Mais là où il peut y avoir un souci, comme le dit avec justesse comme toujours Pierre Col, avec ce qu’ont dit également Chamborédon et Bernasson et sur ce quoi je suis d’accord, c’est de décourager les capitaux risqueurs d’investir dans les entreprises. Sachant qu’il y a encore trop peu de d’investisseurs de ce type en France, on pourrait avoir de réels questionnements sur certaines sociétés. Même si se partager 40% de l’équivalent d’un Free ou d’un Meetic, ça reste des plus lucratifs…et si aujourd’hui le capital-risque n’est plus, loin de là; le seul moyen de financement de l’innovation.

Par ailleurs, il est difficile de taxer des sommes qui rapportent, au moins sur de courtes périodes dans le pire des cas, de l’emploi et de l’activité alors que les cessions immobilières qui n’en créent pas sont peu taxées. Tout investissement qui va dans le sens de la création d’emploi et de richesses se doit d’être soutenu.

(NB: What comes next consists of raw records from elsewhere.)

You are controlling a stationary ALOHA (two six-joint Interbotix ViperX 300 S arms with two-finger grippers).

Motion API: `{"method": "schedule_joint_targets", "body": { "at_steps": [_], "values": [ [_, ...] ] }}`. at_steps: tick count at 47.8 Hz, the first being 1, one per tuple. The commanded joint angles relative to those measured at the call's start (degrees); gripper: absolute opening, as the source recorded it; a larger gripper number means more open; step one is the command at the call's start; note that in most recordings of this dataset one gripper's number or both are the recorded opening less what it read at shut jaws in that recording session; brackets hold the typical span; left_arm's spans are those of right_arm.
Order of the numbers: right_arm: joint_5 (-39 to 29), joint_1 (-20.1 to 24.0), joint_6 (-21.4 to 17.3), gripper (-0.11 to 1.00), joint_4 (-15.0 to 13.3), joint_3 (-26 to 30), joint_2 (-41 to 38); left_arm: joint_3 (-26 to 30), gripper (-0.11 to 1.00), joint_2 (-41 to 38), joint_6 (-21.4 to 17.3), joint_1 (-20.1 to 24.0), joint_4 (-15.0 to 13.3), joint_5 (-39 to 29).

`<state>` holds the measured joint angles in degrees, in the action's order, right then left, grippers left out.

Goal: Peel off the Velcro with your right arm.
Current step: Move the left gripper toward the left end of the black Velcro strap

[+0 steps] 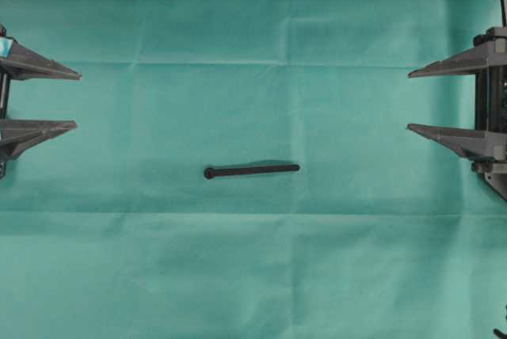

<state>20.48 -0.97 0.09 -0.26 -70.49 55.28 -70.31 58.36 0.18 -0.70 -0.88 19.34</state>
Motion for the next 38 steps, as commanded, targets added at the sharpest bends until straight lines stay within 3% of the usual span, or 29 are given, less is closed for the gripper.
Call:
{"method": "schedule_joint_targets", "body": {
  "at_steps": [1, 22, 38],
  "values": [
    [0.5, -0.2, 0.0, 0.48, 0.0, 0.6, -0.2, 0.5, 0.76, -0.9, 0.0, -0.2, -0.1, 1.3],
    [0.6, -0.2, 0.1, 0.48, -0.1, 0.4, -0.4, 4.0, 0.77, -13.3, -0.1, -0.2, -0.1, 10.0],
    [0.6, -0.2, 0.1, 0.48, -0.1, 0.0, -0.4, 9.0, 0.76, -23.4, 0.0, -0.2, -0.2, 12.1]
  ]
}}
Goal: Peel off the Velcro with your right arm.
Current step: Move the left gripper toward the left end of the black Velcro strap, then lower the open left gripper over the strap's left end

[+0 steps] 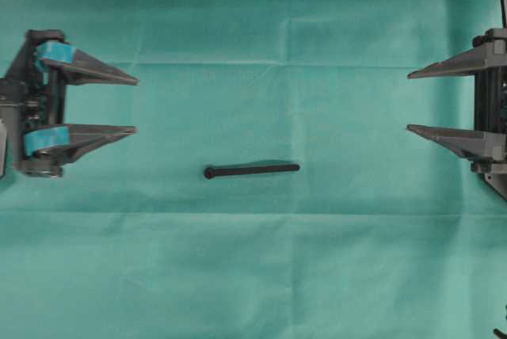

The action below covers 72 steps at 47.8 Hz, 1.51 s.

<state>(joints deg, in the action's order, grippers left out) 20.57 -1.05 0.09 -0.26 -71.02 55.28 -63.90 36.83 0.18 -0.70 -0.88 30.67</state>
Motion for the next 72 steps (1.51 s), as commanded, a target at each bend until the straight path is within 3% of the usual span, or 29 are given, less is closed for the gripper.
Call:
{"method": "schedule_joint_targets", "body": {
  "at_steps": [1, 17, 32, 40, 58, 72],
  "values": [
    [0.5, -0.1, 0.1, 0.48, -0.1, 0.4, -0.4, 3.0, 0.76, -2.5, 0.0, -0.2, -0.2, 0.8],
    [0.5, -0.1, 0.1, 0.48, -0.1, 0.1, -0.3, 9.5, 0.76, -13.4, -0.1, 0.5, -0.3, 0.8],
    [0.5, -0.1, 0.1, 0.48, -0.1, 0.0, -0.2, 14.3, 0.76, -18.9, 0.1, 1.1, -0.4, -0.9],
    [0.5, -0.1, 0.1, 0.48, -0.1, 0.0, -0.2, 17.1, 0.76, -20.0, 0.1, 1.1, -0.8, -8.1],
    [0.5, -0.1, 0.0, 0.48, -0.1, 0.0, -0.2, 23.9, 0.76, -20.0, 0.2, 1.1, -0.8, -31.5],
    [0.5, -0.1, 0.0, 0.48, -0.1, 0.2, -0.4, 25.0, 0.76, -20.3, 1.8, 1.1, -0.7, -37.6]
  ]
}}
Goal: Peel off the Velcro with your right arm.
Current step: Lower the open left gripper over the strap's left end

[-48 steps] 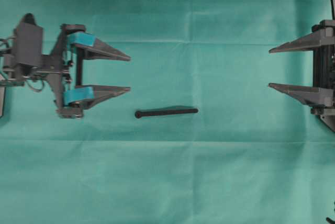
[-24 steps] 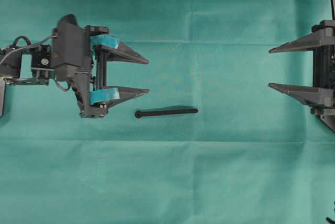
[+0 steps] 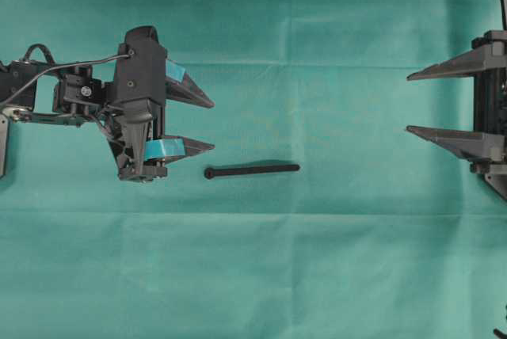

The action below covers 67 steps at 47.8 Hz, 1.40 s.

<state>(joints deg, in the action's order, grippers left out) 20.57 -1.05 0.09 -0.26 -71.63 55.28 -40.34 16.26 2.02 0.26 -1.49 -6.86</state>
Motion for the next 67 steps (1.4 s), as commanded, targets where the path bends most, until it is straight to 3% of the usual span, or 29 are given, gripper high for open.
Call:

Pour ma part, si je comprend l’inquiétude de certains entrepreneurs (le mouvement, si il a fait un buzz massif sur twitter et Facebook est resté confiné au monde du web, dont une partie très minoritaires des acteurs sont concernés) et leur volonté de se mobiliser  j’ai tout de même été surpris de la virulence des réactions de certains sur ce qui n’est qu’une rumeur. A se demander presque si une instrumentalisation politique bien classique ne s’est pas trouvé à un maillon de la chaine pour quelques uns. Je pencherais plutôt pour un échauffement des esprits.

Je ne doute en tous cas pas, au vu de la priorité donnée à l’emploi, que nombre d’énervement de ce jours se soient faits pour une fausse alerte et que le gouvernement dissipera rapidement le souci.